New media reports blame climate change for the “unprecedented disaster” unfolding in Houston, alleging that climate change-related factors undoubtedly “worsened the flooding.”
Never missing an opportunity to preach of the evils of climate change, the UK-based Guardian newspaper claims that the Houston storm surge “was half a foot higher than it would have been just decades ago, meaning far more flooding and destruction.”
Oddly, the Guardian acknowledges that “some of” the sea level rise is due to human disturbance such as oil drilling, but immediately throws the bulk of the blame to “climate change.”
The essay is titled “It’s a fact: climate change made Hurricane Harvey more deadly” and was written by Michael E Mann, “distinguished professor of atmospheric science at Pennsylvania State University.”
Mann goes on to argue that climate change has also caused sea surface temperatures in the region to rise, producing an increase in average atmospheric moisture content. “That large amount of moisture creates the potential for much greater rainfalls and greater flooding,” he asserts.
Mann then makes a gratuitous and baseless claim that all of this somehow necessarily results from anthropogenic climate change.
“Human-caused warming is penetrating down into the ocean. It’s creating deeper layers of warm water in the Gulf and elsewhere,” he alleges. “The combination of coastal flooding and heavy rainfall is responsible for the devastating flooding that Houston is experiencing.”
The Guardian’s conclusion?
“Harvey was almost certainly more intense than it would have been in the absence of human-caused warming, which means stronger winds, more wind damage and a larger storm surge,” Mann announces.
One may well wonder when “almost certainly” entered scientific jargon. One may also wonder how no climate scientist was able to predict Hurricane Harvey and yet once it happens they know “almost certainly” that it was aggravated by “human-caused warming.”

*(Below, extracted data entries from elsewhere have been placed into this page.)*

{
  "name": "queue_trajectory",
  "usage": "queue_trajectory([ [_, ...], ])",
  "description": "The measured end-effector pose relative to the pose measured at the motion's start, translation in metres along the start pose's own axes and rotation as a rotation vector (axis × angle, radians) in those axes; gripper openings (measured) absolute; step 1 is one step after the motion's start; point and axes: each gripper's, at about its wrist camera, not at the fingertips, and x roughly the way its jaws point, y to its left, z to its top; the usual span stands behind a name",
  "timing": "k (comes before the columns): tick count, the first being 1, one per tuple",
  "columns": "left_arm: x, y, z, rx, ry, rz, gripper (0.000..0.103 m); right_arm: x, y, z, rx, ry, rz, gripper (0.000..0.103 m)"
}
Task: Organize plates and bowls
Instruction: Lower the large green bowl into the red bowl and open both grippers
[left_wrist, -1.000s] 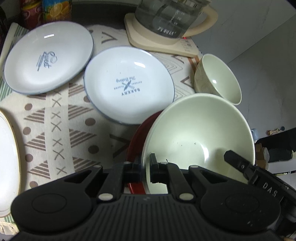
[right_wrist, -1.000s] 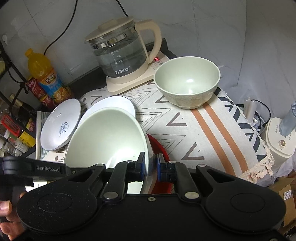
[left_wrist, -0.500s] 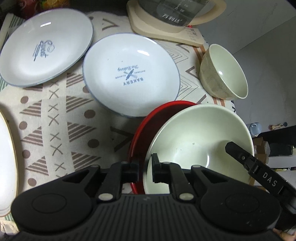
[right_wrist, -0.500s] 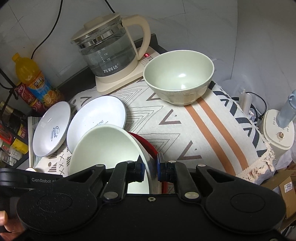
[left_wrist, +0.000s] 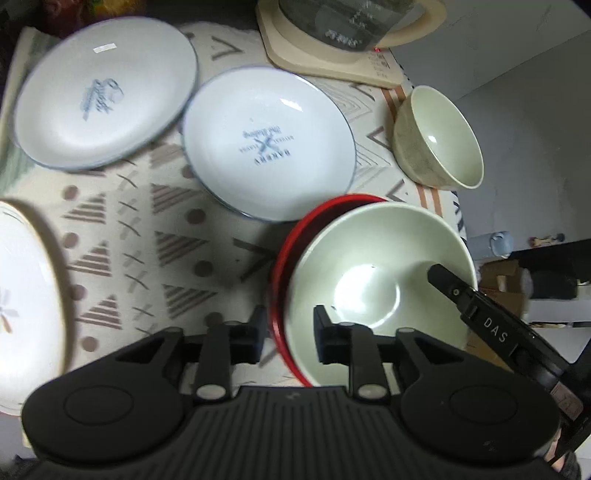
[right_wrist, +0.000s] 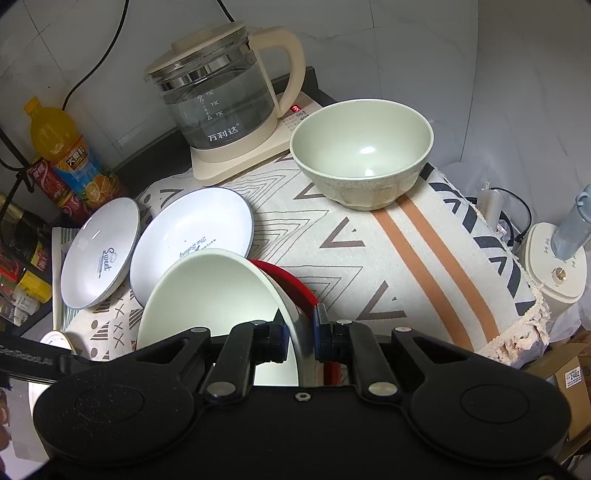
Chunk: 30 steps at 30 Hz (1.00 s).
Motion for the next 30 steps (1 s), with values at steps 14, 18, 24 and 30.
queue_trajectory([
  [14, 0.022, 0.004, -0.001, -0.025, -0.009, 0.025, 0.032, 0.002, 0.005, 0.001, -0.04, -0.001, -0.034, 0.015],
  [18, 0.032, 0.003, -0.001, -0.017, -0.013, 0.055, 0.032, 0.004, 0.006, 0.001, -0.07, -0.007, -0.044, 0.013],
  [24, 0.036, 0.004, -0.002, -0.028, -0.027, 0.062, 0.032, 0.004, 0.008, 0.001, -0.113, -0.005, -0.059, 0.013],
  [30, 0.035, 0.005, -0.002, -0.036, -0.049, 0.055, 0.032, 0.001, 0.002, 0.0, -0.13, 0.02, -0.046, 0.016],
])
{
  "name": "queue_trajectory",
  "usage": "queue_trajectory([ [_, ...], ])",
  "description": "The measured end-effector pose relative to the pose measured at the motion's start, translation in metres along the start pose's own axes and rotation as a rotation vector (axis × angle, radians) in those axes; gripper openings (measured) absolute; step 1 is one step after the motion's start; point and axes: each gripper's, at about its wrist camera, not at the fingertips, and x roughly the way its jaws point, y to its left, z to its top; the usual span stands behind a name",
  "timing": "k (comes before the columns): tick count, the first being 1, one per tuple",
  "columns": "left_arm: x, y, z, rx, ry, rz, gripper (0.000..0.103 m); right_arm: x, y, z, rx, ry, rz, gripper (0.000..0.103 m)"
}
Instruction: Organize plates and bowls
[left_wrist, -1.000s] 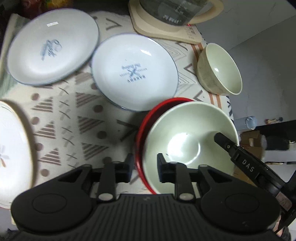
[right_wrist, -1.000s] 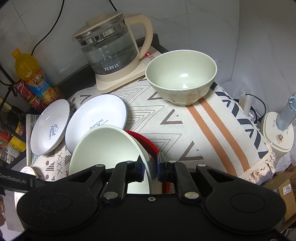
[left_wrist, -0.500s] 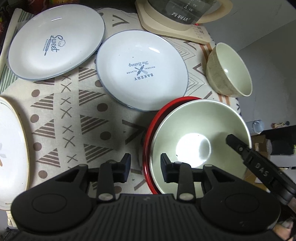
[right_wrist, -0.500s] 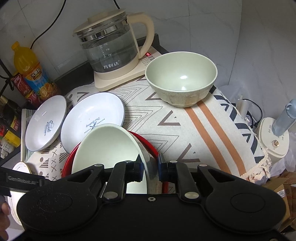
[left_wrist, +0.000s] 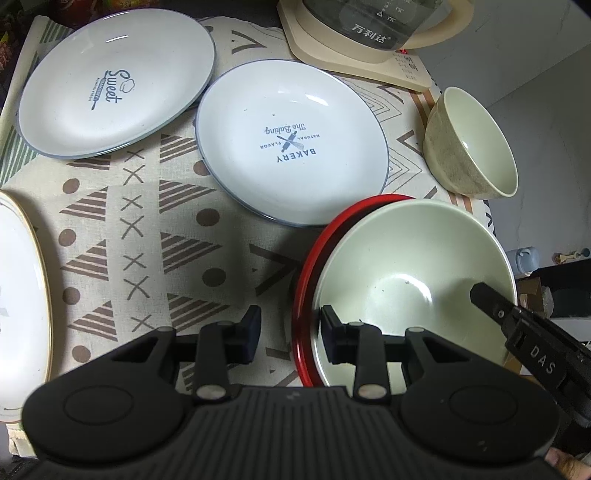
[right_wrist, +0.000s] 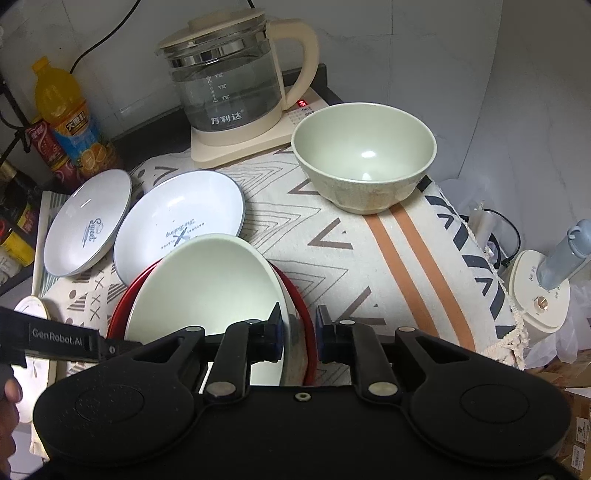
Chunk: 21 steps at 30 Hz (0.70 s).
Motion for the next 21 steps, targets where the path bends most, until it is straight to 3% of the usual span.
queue_trajectory([
  [12, -0.006, 0.002, -0.001, -0.023, -0.035, -0.012, 0.031, -0.002, -0.012, -0.007, 0.015, 0.029, 0.017, 0.026],
  [21, -0.016, -0.007, 0.003, 0.008, -0.057, 0.04, 0.031, -0.005, -0.022, -0.01, 0.073, 0.052, 0.084, 0.029],
])
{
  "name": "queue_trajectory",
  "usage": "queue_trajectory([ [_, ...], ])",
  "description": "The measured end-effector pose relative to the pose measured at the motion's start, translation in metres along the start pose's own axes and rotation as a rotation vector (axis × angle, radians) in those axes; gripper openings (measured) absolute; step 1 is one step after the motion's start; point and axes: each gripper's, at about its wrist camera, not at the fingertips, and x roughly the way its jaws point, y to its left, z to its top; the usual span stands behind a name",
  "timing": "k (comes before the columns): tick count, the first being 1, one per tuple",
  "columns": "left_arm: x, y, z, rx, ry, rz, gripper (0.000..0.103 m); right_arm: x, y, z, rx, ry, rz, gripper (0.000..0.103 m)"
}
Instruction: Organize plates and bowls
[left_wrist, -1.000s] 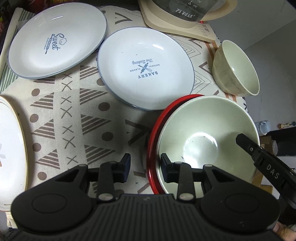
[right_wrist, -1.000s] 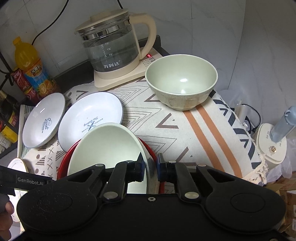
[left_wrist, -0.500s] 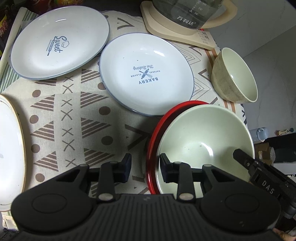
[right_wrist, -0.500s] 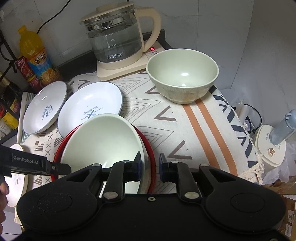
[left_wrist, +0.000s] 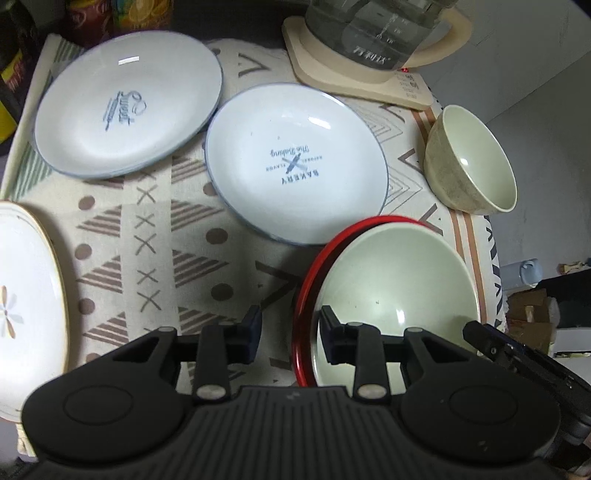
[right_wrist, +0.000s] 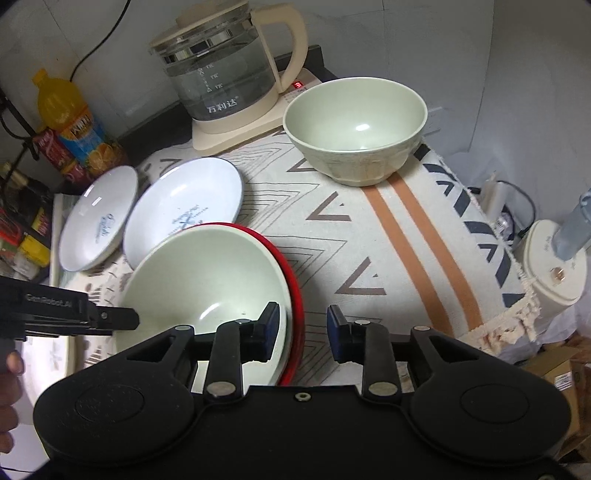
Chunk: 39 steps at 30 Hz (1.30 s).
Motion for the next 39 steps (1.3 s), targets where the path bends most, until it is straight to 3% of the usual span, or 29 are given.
queue_trajectory([
  [8, -0.014, -0.012, 0.012, 0.013, -0.038, 0.006, 0.036, -0.01, -0.005, 0.007, 0.027, -0.027, 0.064, 0.031],
  [11, -0.016, -0.017, 0.018, 0.009, -0.044, -0.006, 0.04, -0.013, -0.009, 0.012, 0.04, -0.044, 0.076, 0.046],
  [14, -0.018, -0.024, 0.022, 0.015, -0.063, -0.009, 0.046, -0.015, -0.015, 0.017, 0.05, -0.064, 0.081, 0.051],
  [23, -0.014, -0.056, 0.04, 0.039, -0.091, -0.035, 0.061, -0.018, -0.036, 0.035, 0.096, -0.102, 0.087, 0.08],
  [35, 0.007, -0.098, 0.062, 0.054, -0.116, -0.071, 0.063, -0.012, -0.069, 0.067, 0.142, -0.145, 0.059, 0.08],
  [39, 0.02, -0.106, 0.071, 0.035, -0.127, -0.095, 0.062, -0.004, -0.081, 0.077, 0.166, -0.138, 0.05, 0.075],
])
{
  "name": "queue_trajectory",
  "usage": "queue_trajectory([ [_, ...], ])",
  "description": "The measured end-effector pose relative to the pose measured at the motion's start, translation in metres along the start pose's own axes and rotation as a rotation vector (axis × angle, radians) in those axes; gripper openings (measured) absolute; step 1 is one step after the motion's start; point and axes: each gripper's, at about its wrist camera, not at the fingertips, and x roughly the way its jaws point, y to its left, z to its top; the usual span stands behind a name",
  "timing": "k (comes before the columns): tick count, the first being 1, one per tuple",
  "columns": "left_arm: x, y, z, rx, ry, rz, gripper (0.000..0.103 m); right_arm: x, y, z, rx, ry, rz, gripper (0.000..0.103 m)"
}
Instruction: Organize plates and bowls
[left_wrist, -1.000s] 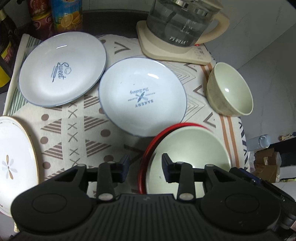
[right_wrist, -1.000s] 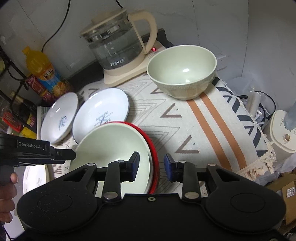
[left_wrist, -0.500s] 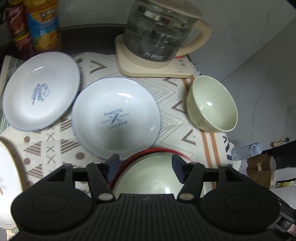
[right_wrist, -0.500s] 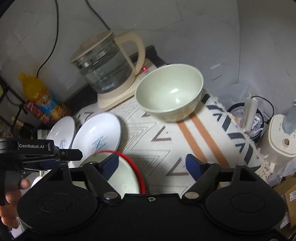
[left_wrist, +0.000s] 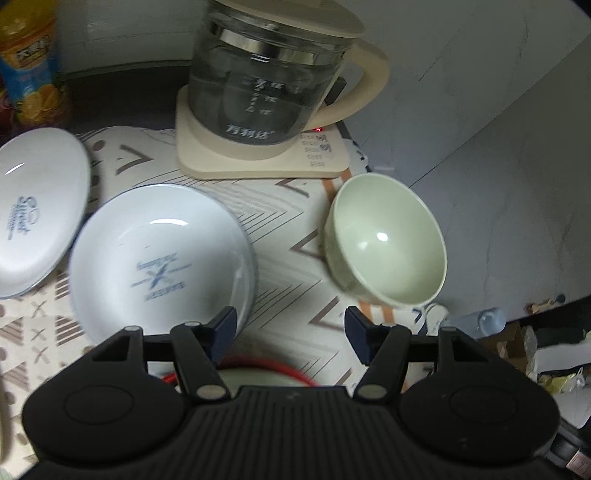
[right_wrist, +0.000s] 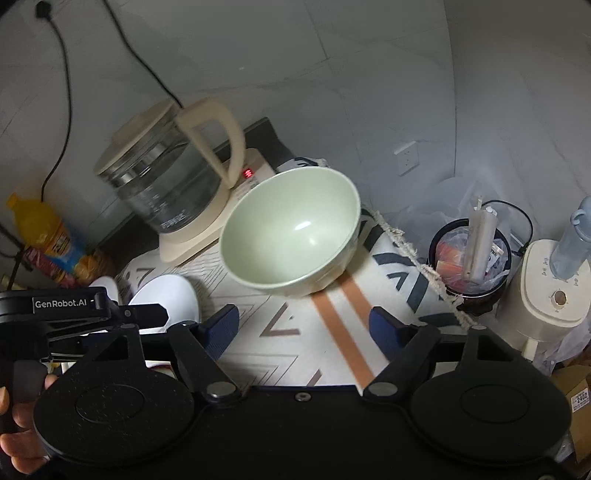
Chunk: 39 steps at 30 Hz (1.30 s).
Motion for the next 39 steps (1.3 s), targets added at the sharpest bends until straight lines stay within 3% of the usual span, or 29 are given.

Fortunately, there are other—more modest—climate scientists who are willing to acknowledge just how much science cannot tell us about climate.
Dr. Duane Thresher, who has a PhD in climate science from Columbia and NASA GISS, told Breitbart News that attributing specific climatic events to global warming is simply dishonest.
“It is a fundamental fact, although increasingly ignored, that no single climate event or location can be attributed to global warming,” Thresher said.
“There is simply no valid way to prove a connection and correlation is not causation.”
According to Thresher, relying on simple correlation leads to absurd conclusions like the following:
“As global warming has supposedly been occurring, the average human lifespan has significantly increased. Therefore, global warming causes increased human lifespans,” he said.